━━ Records shown ━━

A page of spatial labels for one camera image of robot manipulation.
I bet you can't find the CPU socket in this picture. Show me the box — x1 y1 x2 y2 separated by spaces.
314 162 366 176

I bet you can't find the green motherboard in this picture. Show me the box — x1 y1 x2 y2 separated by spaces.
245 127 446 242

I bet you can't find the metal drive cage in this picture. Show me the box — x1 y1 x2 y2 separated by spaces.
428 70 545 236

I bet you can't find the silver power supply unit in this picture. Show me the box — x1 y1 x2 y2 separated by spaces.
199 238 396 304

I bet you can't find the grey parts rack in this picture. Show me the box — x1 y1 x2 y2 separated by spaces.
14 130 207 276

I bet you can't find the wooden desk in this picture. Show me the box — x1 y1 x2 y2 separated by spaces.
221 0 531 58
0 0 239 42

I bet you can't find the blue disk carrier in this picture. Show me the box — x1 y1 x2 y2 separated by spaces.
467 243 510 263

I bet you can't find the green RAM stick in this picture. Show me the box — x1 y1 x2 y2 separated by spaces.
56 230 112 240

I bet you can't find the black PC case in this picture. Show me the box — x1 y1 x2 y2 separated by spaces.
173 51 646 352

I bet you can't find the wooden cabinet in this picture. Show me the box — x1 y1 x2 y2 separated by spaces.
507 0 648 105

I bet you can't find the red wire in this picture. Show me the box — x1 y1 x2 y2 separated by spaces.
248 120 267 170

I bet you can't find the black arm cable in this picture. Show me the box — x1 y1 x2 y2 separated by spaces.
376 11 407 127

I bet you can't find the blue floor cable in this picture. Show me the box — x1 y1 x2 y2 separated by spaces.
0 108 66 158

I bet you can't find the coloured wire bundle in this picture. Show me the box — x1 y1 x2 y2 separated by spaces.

━━━

• What the task asks: Provide an exact copy of all the material.

• Result of the exercise:
A page of spatial labels for one camera image of robot manipulation.
I bet you can't find the CPU socket in this picture. Show me the box — x1 y1 x2 y2 separated by spaces.
314 162 366 176

I bet you can't find the green motherboard in this picture. Show me the box — x1 y1 x2 y2 separated by spaces.
245 127 446 242

I bet you can't find the metal drive cage in this picture. Show me the box — x1 y1 x2 y2 separated by spaces.
428 70 545 236

I bet you can't find the silver power supply unit in this picture. Show me the box — x1 y1 x2 y2 separated by spaces.
199 238 396 304

I bet you can't find the grey parts rack in this picture. Show me the box — x1 y1 x2 y2 separated by spaces.
14 130 207 276

I bet you can't find the wooden desk in this picture. Show me the box — x1 y1 x2 y2 separated by spaces.
221 0 531 58
0 0 239 42

I bet you can't find the blue disk carrier in this picture. Show me the box — x1 y1 x2 y2 separated by spaces.
467 243 510 263

I bet you can't find the green RAM stick in this picture. Show me the box — x1 y1 x2 y2 separated by spaces.
56 230 112 240

I bet you can't find the black PC case in this picture. Show me the box — x1 y1 x2 y2 separated by spaces.
173 51 646 352

I bet you can't find the wooden cabinet in this picture. Show me the box — x1 y1 x2 y2 separated by spaces.
507 0 648 105

I bet you can't find the red wire in this picture. Show me the box — x1 y1 x2 y2 separated by spaces.
248 120 267 170

I bet you can't find the black arm cable in this picture. Show me the box — x1 y1 x2 y2 separated by spaces.
376 11 407 127

I bet you can't find the blue floor cable in this picture. Show me the box — x1 y1 x2 y2 separated by spaces.
0 108 66 158

I bet you can't find the coloured wire bundle in this picture. Show me the box — x1 y1 x2 y2 separated by spaces.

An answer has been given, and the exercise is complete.